Luigia Borrelli Antonella omicidio trapano GenovaGenova – Nuovo colpo di scena nelle indagini, riaperte recentemente, del cosiddetto “delitto del trapano”, avvenuto 27 anni fa in un basso dei vicoli del centro storico genovese. Per accertare l’eventuale coinvolgimento nell’omicidio di Maria Luigia Borrelli, la donna che di giorno faceva l’infermiera e di notte viveva – costretta dai debiti – una seconda vita segreta come prostituta, gli inquirenti potrebbero aver prelevato di nascosto campioni biologici di alcuni parenti del medico entrato nelle indagini in seguito alle rivelazioni di due nuovi super-testimoni.
Il particolare, al momento solo una indiscrezione di Stampa, confermerebbe che gli inquirenti considerano attendibile la nuova pista che vedrebbe sospettato un medico molto conosciuto all’epoca dei fatti e che era primario in un noto ospedale genovese dove la vittima aveva lavorato.
Una circostanza “anomala” però, poiché è possibile esaminare il dna di una persona defunta (il medico sospettato) anche con prelievi post mortem e persino se il corpo fosse decomposto al punto da avere solo ossa e denti.
Altra ipotesi possibile, senza alcun riscontro al momento, la eventualità che le indagini siano estese anche a qualche componente della famiglia.
A riaprire il caso la rivelazione – fatta al giornalista de Il Secolo XIX Marco Menduni, che insieme ad alcuni colleghi ha scritto un libro sui casi irrisolti (cold case) della Liguria di una persona che conosceva Maria Luigia Borrelli all’epoca dei fatti e che avrebbe raccontato di una presunta relazione tra il medico e la donna.
Il movente del delitto potrebbe essere un ricatto o la decisione di nascondere una relazione extraconiugale.
Un secondo super testimone si è fatto avanti recentemente raccontando che, il giorno successivo al ritrovamento del cadavere della donna, il medico indicato dal primo testimone si sarebbe presentato al lavoro con diversi graffi sul viso e che i colleghi avrebbero scherzato chiedendogli se avesse “litigato con il gatto”.
Tutti piccoli indizi che, ovviamente, devono essere verificati anche nell’interesse della memoria della persona che potrebbe essere del tutto estranea alla vicenda.
Il caso dell’omicidio di Maria Luigia Borrelli aveva sollevato grande clamore all’epoca dei fatti, nel 1996.
La donna era stata trovata morta nel locale dove si prostituiva per pagare i debiti del marito deceduto.

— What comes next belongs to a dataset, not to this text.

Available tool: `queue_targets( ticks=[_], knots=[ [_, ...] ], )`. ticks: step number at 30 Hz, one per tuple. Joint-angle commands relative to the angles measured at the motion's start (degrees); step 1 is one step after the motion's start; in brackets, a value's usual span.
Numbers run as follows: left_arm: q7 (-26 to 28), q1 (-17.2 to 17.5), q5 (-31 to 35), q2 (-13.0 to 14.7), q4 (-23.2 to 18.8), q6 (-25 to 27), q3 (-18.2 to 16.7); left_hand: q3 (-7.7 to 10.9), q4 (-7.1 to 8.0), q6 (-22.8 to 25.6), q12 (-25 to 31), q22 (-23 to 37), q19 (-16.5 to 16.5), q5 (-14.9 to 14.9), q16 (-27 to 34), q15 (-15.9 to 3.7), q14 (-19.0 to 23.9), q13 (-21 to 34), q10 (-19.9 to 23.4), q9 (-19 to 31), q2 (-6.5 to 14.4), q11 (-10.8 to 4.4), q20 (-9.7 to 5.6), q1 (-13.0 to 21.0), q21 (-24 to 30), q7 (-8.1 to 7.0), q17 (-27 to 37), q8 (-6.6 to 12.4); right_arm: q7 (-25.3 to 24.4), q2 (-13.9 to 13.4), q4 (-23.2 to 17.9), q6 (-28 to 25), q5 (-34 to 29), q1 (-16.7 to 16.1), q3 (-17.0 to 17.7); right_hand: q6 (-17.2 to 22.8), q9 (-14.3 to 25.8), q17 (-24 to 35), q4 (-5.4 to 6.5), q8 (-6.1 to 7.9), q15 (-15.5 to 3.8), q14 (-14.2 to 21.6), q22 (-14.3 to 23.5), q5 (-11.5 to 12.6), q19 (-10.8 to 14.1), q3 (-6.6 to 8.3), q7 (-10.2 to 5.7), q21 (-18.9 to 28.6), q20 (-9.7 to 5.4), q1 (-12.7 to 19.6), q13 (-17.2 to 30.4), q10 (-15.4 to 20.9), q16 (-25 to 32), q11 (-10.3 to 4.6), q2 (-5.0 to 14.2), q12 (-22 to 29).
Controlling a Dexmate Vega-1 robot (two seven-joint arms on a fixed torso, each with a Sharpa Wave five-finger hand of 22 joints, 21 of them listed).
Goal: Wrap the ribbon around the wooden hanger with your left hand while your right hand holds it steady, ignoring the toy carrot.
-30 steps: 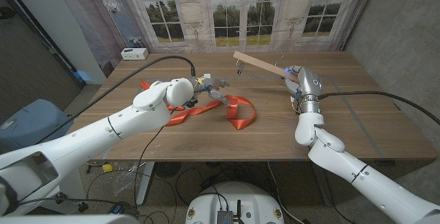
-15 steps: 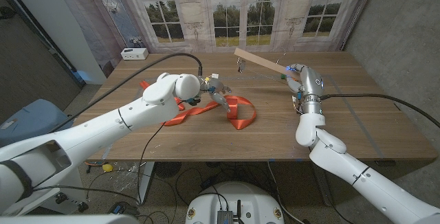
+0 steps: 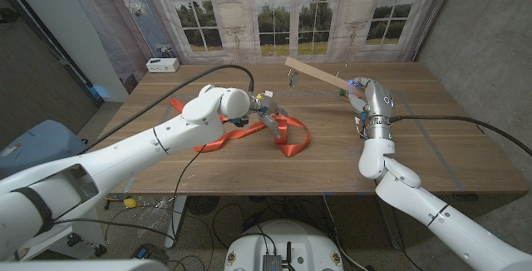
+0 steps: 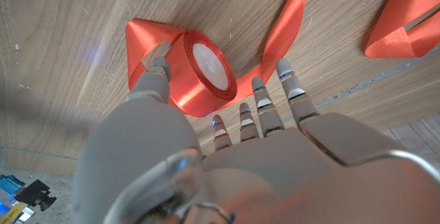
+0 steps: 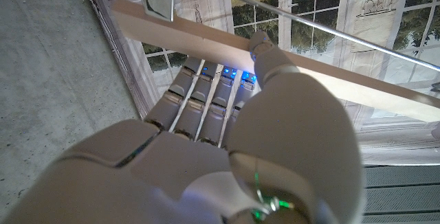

Sul corpo orribili ferite e i segni dei colpi con un corpo contundente e di un trapano usato come una sorta di “punteruolo” per finire la donna a terra.
In un primo tempo venne indagato un operaio che la frequentava e che risultava essere il proprietario del trapano ma le indagini chiariranno che era innocente con l’esame del DNA anche se l’uomo si tolse la vita per la vergogna del clamore mediatico.
Venne indagato anche il figlio della vittima, anche lui però scagionato dal Dna ed anche lui suicida per la vergogna.
Venne percorsa anche la pista dell’usura e la donna uccisa venne sospettata di prestare denaro a forti tassi di interesse ma poi si scoprì che era proprio lei la vittima dell’usura e che era stata costretta a prostituirsi proprio per pagare i debiti fatti dal marito per acquistare un bar e probabilmente finanziato da uno strozzino.